*Exercise goal:* Retrieve every line of the data holding the word "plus".

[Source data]
###

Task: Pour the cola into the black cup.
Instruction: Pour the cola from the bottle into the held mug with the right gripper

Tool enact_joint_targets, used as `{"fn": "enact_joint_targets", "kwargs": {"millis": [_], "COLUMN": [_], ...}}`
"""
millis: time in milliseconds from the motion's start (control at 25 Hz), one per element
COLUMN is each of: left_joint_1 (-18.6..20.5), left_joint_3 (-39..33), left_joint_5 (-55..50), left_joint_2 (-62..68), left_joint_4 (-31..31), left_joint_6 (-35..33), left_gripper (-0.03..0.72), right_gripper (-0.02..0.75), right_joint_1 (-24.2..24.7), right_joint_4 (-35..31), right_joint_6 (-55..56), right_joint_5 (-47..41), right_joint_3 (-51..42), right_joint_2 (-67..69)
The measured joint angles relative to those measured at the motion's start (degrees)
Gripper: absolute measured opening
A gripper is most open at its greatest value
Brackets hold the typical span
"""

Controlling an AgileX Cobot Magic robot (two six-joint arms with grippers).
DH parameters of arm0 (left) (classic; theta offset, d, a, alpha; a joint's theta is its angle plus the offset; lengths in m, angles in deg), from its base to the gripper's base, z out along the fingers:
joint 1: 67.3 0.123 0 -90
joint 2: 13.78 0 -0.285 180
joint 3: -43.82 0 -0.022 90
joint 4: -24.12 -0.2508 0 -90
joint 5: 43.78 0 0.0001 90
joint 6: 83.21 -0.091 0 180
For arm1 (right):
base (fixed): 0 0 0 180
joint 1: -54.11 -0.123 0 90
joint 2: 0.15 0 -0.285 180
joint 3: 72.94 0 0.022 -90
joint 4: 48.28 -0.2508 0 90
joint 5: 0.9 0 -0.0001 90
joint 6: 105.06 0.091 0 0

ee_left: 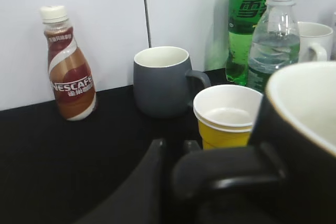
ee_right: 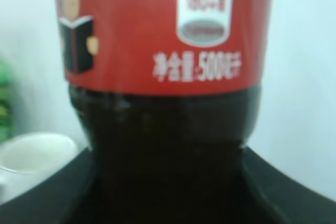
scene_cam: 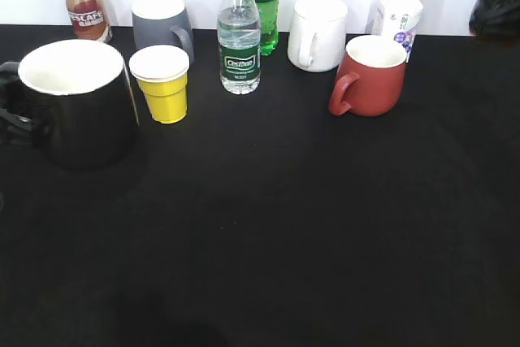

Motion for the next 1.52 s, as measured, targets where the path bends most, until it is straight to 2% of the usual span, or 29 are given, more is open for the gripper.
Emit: {"fn": "enact_joint_targets", "kwargs": {"millis": [80, 160, 280, 360, 480, 640, 760, 960, 1080, 1520], "left_joint_1": [-1.8, -4.3, -7.1, -8.0, -8.7, -8.9, -8.9, -8.9, -8.9, -8.9], "left_joint_3": [0.0, 0.0, 0.0, 0.0, 0.0, 0.0, 0.0, 0.0, 0.0, 0.0], "left_joint_5": [0.1, 0.1, 0.1, 0.1, 0.1, 0.2, 0.2, 0.1, 0.1, 0.1], "left_joint_2": [0.0, 0.0, 0.0, 0.0, 0.0, 0.0, 0.0, 0.0, 0.0, 0.0], "left_joint_4": [-1.1, -2.2, -2.2, -2.3, -2.5, -2.5, -2.7, -8.6, -9.4, -9.5], "left_joint_6": [0.7, 0.9, 0.9, 1.0, 2.2, 2.4, 2.6, 5.2, 5.2, 5.2], "left_gripper": [0.059, 0.059, 0.059, 0.059, 0.059, 0.059, 0.059, 0.059, 0.059, 0.059], "right_gripper": [0.393, 0.387, 0.387, 0.386, 0.383, 0.383, 0.383, 0.382, 0.382, 0.381], "right_joint_1": [-0.4, -3.7, -14.6, -21.4, -26.4, -27.1, -27.1, -27.1, -27.1, -27.1], "right_joint_4": [6.2, 7.4, 7.8, 7.8, 8.1, 10.6, 11.6, 11.7, 11.7, 8.5], "right_joint_6": [0.5, 1.0, -0.3, -6.4, -12.4, -18.2, -28.4, -45.4, -54.4, -73.9], "right_joint_5": [0.1, 0.0, -3.4, -5.1, -7.5, -7.7, -7.3, -6.2, -5.9, -3.3], "right_joint_3": [-0.7, -0.8, -0.8, -0.7, 1.9, 5.3, 5.4, 5.7, 5.7, 5.7], "right_joint_2": [-2.7, -3.9, -4.1, -4.1, -2.7, 2.2, 4.1, 4.1, 4.1, 4.1]}}
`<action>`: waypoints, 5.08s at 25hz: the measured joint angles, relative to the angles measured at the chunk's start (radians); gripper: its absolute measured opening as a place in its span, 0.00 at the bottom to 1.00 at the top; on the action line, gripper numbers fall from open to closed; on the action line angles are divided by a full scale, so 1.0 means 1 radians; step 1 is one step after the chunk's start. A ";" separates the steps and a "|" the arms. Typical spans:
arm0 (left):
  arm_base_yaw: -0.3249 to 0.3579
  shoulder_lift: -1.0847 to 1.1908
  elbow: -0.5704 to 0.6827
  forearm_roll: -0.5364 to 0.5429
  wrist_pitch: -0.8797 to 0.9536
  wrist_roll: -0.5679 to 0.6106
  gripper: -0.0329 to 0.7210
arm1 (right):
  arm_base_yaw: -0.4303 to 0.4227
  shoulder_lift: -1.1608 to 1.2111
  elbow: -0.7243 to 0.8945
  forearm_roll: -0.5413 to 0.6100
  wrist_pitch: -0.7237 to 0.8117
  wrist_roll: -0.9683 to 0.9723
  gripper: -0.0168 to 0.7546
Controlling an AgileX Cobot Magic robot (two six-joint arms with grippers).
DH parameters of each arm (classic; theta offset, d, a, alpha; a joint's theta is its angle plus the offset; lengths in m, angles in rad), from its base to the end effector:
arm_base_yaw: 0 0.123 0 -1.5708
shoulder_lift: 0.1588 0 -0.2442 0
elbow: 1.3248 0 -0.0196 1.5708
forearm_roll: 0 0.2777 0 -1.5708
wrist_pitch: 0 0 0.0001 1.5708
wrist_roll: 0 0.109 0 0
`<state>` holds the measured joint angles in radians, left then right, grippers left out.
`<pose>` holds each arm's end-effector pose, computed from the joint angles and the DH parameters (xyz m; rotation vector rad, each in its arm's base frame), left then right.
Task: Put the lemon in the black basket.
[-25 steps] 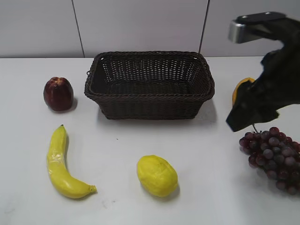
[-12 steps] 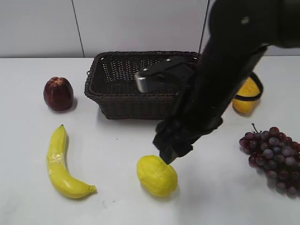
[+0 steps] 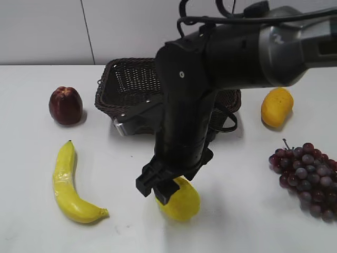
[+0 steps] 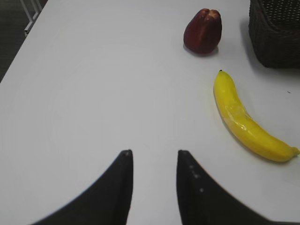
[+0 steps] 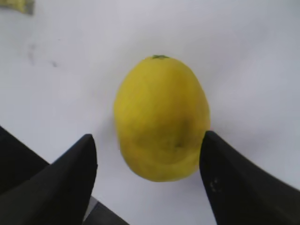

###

*Response to the exercise:*
DH parameters of arm0 (left) (classic; theta offset, d, a, alpha; a joint's theta is its angle plus the offset; lengths in m, angles in deg), from its base to the gripper's base, z out along the fingers:
DH parameters of each arm (classic; theta offset, d, a, alpha; a joint's theta is its angle plus the offset; lengths in m, angles in rad), from its base to the end effector:

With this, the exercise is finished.